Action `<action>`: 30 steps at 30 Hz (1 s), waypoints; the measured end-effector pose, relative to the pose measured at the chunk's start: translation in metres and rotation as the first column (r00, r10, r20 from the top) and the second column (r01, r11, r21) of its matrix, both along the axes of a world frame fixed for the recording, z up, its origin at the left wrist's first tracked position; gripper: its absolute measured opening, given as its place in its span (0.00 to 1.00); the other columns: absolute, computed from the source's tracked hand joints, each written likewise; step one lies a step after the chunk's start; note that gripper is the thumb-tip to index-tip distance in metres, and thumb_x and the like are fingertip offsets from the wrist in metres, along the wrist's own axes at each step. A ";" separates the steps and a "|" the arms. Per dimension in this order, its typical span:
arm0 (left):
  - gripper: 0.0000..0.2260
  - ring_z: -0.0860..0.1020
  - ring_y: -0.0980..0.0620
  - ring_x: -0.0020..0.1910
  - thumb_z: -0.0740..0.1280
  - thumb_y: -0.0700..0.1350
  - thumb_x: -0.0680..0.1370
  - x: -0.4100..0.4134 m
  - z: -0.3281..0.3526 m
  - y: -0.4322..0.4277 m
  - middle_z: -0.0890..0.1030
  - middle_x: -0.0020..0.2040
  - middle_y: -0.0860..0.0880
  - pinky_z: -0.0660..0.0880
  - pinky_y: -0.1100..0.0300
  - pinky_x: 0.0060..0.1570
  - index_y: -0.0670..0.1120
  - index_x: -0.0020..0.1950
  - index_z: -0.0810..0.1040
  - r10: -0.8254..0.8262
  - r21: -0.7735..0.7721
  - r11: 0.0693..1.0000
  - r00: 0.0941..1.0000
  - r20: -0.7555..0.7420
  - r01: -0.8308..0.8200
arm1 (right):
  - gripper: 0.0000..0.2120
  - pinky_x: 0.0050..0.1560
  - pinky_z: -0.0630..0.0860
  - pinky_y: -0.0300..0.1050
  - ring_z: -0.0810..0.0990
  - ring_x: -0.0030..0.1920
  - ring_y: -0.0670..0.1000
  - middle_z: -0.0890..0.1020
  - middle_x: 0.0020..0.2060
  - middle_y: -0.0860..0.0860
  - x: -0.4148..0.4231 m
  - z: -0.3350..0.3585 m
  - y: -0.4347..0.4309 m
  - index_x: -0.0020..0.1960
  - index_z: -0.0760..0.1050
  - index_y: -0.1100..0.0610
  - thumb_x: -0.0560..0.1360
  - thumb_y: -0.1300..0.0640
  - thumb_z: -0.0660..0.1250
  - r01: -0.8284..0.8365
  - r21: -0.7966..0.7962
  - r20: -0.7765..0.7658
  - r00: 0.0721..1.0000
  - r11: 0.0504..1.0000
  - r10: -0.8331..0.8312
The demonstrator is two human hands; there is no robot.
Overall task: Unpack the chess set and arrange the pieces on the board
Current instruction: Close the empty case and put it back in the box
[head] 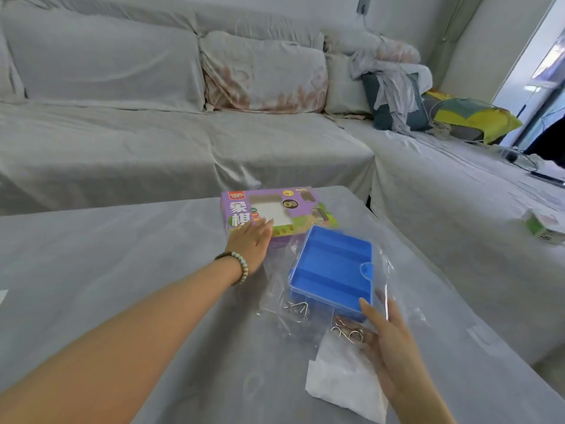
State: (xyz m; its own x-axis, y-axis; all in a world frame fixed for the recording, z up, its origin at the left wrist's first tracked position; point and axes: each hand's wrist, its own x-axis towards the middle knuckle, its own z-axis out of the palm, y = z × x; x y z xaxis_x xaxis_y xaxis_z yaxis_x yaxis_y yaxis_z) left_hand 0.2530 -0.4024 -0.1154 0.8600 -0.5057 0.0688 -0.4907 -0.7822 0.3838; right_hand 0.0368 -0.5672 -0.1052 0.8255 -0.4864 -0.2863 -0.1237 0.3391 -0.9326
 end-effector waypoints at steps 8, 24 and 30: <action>0.21 0.50 0.51 0.75 0.41 0.53 0.82 0.004 -0.018 0.033 0.54 0.76 0.54 0.45 0.55 0.72 0.56 0.76 0.52 0.061 0.148 0.987 0.997 0.052 -0.068 | 0.18 0.57 0.76 0.60 0.84 0.47 0.58 0.83 0.52 0.54 0.003 -0.003 -0.002 0.63 0.69 0.43 0.77 0.59 0.64 -0.010 -0.017 -0.010 1.000 1.000 0.009; 0.40 0.66 0.45 0.69 0.32 0.68 0.74 -0.096 -0.013 0.264 0.72 0.68 0.49 0.56 0.55 0.69 0.49 0.68 0.71 0.009 0.282 0.957 0.975 0.222 -0.073 | 0.22 0.44 0.76 0.49 0.84 0.42 0.54 0.84 0.49 0.57 -0.040 0.020 0.022 0.70 0.64 0.43 0.78 0.57 0.62 -0.157 -0.082 -0.012 0.988 0.984 0.157; 0.41 0.57 0.49 0.73 0.33 0.70 0.69 -0.133 -0.004 0.171 0.63 0.74 0.50 0.52 0.53 0.72 0.52 0.73 0.61 0.082 0.040 0.996 0.992 0.093 -0.086 | 0.22 0.55 0.75 0.58 0.83 0.41 0.57 0.85 0.44 0.54 -0.062 0.012 0.016 0.69 0.65 0.44 0.78 0.59 0.62 -0.196 -0.106 -0.077 0.979 0.975 0.188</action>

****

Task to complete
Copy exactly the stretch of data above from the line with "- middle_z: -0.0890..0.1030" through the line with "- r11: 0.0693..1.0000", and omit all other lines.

Written reply
  - middle_z: -0.0890..0.1030
  - middle_x: -0.0020..0.2040
  - middle_y: -0.0860..0.0880
  - pinky_z: -0.0660..0.0880
  - pinky_y: -0.1100..0.0300
  - pinky_x: 0.0060..0.1570
  - index_y: -0.0670..0.1120
  - index_x: -0.0020..0.1950
  - index_z: -0.0810..0.1040
  - r10: -0.8254..0.8262
  - r21: -0.7735..0.7721
  - r11: 0.0693..1.0000

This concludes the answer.